Süddeutsche Zeitung

SZ-Kolumne "Bester Dinge":Obst und Spiele

Im alten Rom haben die Zuschauer im Kolosseum viel gesünder gespeist als Sportfans von heute, das zeigen neue Ausgrabungen. Eine mögliche Erklärung dafür: Irgendeiner muss immer leiden.

Von Marcel Laskus

Zu den unterschätzten Vermessern der Gegenwart gehört ein Twitterprofil namens "Footy Scran". Den Namen kann man recht frei übersetzen mit "Stadionnahrung", und genau das ist dort dann auch zu sehen: Da ist der "Double Smash Cheeseburger mit Bacon", der beim englischen Beverly FC 7,50 Euro kostet. Da ist die Currywurst mit Pommes bei Rot Weiß Ahlen für 3,50 Euro, übergossen mit reichlich Mayonnaise. Und seit Kurzem gehört auch das Chicken Schawarma zu den fotografisch dokumentierten Einträgen; acht Euro kostet es bei der WM in Katar. Die abgebildeten Speisen sehen zugleich lecker und kalorienreich aus, was wiederum einen Teil der Erklärung dafür liefert, warum der Bauch des zeitgenössischen Sportzuschauers so weit über die Gürtellinie hinaushängt, wie er es eben tut.

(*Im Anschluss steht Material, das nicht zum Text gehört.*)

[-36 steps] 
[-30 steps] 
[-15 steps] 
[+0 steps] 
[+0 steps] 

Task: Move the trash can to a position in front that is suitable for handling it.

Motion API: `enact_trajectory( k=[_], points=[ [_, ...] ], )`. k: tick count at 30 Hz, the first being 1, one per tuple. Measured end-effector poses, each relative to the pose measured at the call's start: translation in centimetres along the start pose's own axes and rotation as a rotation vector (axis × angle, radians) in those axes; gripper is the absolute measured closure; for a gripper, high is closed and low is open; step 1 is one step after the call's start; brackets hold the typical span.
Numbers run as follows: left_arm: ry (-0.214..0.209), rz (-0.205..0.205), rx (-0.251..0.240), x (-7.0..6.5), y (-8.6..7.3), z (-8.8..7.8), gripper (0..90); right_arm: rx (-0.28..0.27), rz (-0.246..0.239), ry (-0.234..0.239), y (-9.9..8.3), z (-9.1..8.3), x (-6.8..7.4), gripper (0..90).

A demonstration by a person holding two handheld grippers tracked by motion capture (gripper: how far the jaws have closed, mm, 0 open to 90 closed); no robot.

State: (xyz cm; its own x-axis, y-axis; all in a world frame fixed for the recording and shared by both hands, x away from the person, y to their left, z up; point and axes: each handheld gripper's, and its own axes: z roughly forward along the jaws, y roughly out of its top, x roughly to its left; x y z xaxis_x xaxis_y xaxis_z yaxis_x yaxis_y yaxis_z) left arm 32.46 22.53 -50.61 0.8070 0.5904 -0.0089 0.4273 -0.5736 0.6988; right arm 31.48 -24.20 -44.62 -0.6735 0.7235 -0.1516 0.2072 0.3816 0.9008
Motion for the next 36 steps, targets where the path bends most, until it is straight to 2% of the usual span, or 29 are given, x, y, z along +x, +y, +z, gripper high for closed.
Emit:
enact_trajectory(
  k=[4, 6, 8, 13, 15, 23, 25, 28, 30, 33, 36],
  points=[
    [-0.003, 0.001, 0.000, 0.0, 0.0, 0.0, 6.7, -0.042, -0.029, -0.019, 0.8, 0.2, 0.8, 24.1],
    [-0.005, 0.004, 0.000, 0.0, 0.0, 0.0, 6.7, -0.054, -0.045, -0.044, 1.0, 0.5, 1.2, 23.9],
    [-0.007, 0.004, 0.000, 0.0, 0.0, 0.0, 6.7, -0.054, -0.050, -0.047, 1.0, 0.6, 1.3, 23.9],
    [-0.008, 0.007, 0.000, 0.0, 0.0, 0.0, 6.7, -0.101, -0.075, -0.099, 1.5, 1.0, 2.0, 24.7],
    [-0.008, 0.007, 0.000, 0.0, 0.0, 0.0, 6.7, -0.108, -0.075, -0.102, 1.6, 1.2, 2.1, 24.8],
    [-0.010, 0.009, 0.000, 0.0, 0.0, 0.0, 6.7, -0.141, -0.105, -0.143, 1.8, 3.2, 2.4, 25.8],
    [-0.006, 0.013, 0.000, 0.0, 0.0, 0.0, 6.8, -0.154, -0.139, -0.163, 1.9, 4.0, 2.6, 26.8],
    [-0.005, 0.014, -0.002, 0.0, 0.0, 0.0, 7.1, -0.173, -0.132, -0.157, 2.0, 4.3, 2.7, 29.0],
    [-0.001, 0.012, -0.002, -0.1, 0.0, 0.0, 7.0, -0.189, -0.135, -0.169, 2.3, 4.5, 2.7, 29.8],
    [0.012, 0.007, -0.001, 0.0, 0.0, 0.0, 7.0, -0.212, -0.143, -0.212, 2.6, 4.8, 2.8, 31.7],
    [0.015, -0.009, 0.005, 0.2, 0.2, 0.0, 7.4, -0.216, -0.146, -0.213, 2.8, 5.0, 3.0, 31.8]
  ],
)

Leider reicht das Archiv nur bis zum April 2020 zurück. Als umso wertvoller sind deshalb die jüngsten Fundstücke aus der antiken Entertainment-Hauptstadt Rom einzuordnen. Dank ihnen gibt es in der historischen Kartografie der Stadion-Imbissbuden nun eine Leerstelle weniger. Archäologen haben in den Ruinen des Kolosseums Walnussschalen, Olivenkerne und Überreste von Obst gefunden - Essbares, das in der Nährwertpyramide bis heute vorbildliche Plätze einnimmt. So gesund haben die Zuschauer vor 2000 Jahren also gespeist.

Muss man deshalb als Fan, für den die kalorienreichen Pommes mit dreifach Mayo zum Stadionbesuch einfach dazugehören, neidvoll in die Vergangenheit blicken? Nicht unbedingt. Vielleicht wollten die alten Römer mit ihren leichten Snacks auch nur der Brutalität etwas entgegensetzen, die sie im Innenraum der Arena zu sehen bekamen. Abertausende Tiere und Menschen starben bei den meist erzwungenen Kämpfen. Heute ist das zum Glück anders, denn heute leiden andere Körper, nämlich die der Zuschauer. Das aber immerhin freiwillig.